OA031-04. Impairment of HIV-1-specific CD8+ T cell function by soluble epithelial adhesion molecules

HIV-1-specific CD8+ T cell responses play an important role in the control over viral replication. Under persistent antigenic stimulation virus-specific CD8+ T cell become increasingly dysfunctional and upregulate several inhibitory molecules. The interaction and co-regulation of these molecules is largely unknown. The gastrointestinal associated lymphoid tissue (GALT) is one of the major sites of viral replication. Despite a substantial infiltration and expansion of HIV-1-specific CD8+ T cells in the GALT, viral replication appears to be more active in the GALT than in other body compartments. Here we show a distinct mechanism of inhibition of HIV-1-specific CD8+ T cells by soluble epithelial adhesion molecules with increasing viral loads in chronic HIV-1 infection.

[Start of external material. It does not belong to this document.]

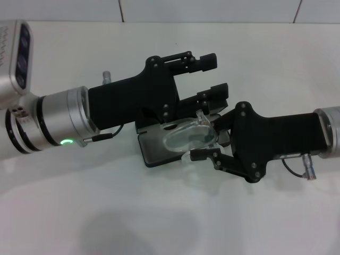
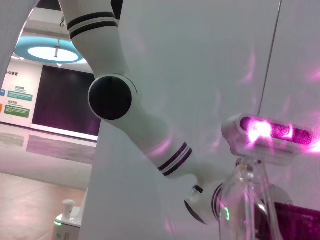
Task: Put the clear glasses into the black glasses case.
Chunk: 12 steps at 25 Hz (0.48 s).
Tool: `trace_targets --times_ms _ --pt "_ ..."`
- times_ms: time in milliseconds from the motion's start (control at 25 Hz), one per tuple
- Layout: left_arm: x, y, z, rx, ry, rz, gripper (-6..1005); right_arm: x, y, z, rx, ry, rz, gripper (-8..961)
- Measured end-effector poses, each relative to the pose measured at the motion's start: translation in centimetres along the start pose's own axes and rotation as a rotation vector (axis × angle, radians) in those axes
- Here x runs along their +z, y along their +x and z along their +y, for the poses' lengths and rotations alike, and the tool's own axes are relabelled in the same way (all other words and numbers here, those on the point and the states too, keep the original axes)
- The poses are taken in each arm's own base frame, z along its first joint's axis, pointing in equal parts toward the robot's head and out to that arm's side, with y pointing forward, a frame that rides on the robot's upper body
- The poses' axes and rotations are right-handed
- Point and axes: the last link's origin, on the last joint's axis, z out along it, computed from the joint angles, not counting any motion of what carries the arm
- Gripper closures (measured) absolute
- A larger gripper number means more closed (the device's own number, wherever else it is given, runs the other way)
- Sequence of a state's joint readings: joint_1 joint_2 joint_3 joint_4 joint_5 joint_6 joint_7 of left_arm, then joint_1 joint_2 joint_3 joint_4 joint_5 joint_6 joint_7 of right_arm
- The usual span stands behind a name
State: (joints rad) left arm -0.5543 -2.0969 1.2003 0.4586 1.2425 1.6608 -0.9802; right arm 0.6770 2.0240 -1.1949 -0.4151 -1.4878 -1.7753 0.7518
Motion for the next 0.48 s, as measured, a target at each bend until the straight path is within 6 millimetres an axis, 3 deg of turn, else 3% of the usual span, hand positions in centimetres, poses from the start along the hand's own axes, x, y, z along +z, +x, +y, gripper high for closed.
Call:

HIV-infected individuals with chronic-progressive or chronic-controlled HIV-1 infection were analyzed. The distribution of E-cadherin in intestinal tissue was determined by immunohistochemistry. Plasma levels of soluble E-cadherin were determined using ELISA. Cytokine secretion by antigen-specific CD8+ T cells in the presence or absence of recombinant soluble E-cadherin was assessed by intracellular cytokine staining and Luminex.

HIV-1 infected individuals had abnormal distribution of E-cadherin in the intestinal mucosa relative to uninfected individuals. These subjects also had significantly increased soluble E-cadherin levels in the plasma relative to HIV-negative subjects (p < 0.05). The viral load in chronic HIV-1 infection correlated strongly with E-cadherin levels in the plasma (R = 0.7; p = 0.004). HIV-1-specific CD8+ T cells in subjects with chronic-progressive HIV-1 infection showed significant elevated levels of KLRG1 expression (p < 0.05). In the presence of soluble E-cadherin, a natural ligand for KLRG1, KLRG1hi HIV-1-specific CD8+ T cells showed reduced amounts of cytokine production upon antigenic stimulation, while KLRG1lo expressing cells were not affected.

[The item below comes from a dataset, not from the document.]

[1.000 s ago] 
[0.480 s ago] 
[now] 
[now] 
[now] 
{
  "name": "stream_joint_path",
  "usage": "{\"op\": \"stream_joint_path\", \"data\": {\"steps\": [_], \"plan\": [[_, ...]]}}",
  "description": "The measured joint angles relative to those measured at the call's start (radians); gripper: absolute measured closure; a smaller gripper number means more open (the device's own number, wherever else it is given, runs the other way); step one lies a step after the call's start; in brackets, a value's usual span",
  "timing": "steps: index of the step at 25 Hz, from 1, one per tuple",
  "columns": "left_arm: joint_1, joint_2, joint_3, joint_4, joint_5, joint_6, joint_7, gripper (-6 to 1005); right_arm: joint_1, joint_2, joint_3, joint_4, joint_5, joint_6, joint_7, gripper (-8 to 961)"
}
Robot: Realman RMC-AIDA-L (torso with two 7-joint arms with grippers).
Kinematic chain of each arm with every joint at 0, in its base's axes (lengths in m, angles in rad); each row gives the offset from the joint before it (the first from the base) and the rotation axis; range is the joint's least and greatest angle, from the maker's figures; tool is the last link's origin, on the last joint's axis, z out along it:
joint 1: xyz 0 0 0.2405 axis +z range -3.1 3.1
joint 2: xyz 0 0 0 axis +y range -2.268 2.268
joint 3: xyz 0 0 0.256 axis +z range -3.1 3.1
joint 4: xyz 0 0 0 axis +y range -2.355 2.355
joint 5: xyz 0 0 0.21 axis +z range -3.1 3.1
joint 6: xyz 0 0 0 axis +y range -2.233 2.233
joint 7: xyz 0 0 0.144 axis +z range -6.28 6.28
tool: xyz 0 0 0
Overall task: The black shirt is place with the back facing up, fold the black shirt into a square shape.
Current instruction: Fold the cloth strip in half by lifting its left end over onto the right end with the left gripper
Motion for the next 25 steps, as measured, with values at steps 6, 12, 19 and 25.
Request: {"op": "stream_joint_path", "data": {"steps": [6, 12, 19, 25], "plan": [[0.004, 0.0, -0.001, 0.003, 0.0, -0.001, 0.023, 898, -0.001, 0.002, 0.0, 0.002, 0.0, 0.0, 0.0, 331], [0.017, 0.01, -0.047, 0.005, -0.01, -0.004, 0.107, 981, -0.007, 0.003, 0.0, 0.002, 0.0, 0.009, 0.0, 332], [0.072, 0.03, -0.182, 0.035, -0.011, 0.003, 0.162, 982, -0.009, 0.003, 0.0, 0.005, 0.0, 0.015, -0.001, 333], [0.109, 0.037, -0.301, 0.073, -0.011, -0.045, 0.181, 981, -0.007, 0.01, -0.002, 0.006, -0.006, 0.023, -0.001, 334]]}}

Our data suggest a novel mechanism by which the disruption of the gastrointestinal epithelium leads to release of soluble E-cadherin, which specifically inhibits KLRG1hi expressing HIV-1-specific CD8+ T cells.

Affiliations

1. Ragon Institute of MGH, MIT and Harvard, Charlestown, MA, USA

   H Streeck, D Kwon, JS Jolin, K Trocha, M Chevalier, A Pyo, I Toth, DE Kaufmann, BD Walker & M Altfeld

2. Brigham and Women's Hospital, Boston, MA, USA

   T Caron, K Law & SJ Rodig

Corresponding author

Correspondence to H Streeck.

Open Access This article is published under license to BioMed Central Ltd. This is an Open Access article is distributed under the terms of the Creative Commons Attribution 2.0 International License (https://creativecommons.org/licenses/by/2.0), which permits unrestricted use, distribution, and reproduction in any medium, provided the original work is properly cited.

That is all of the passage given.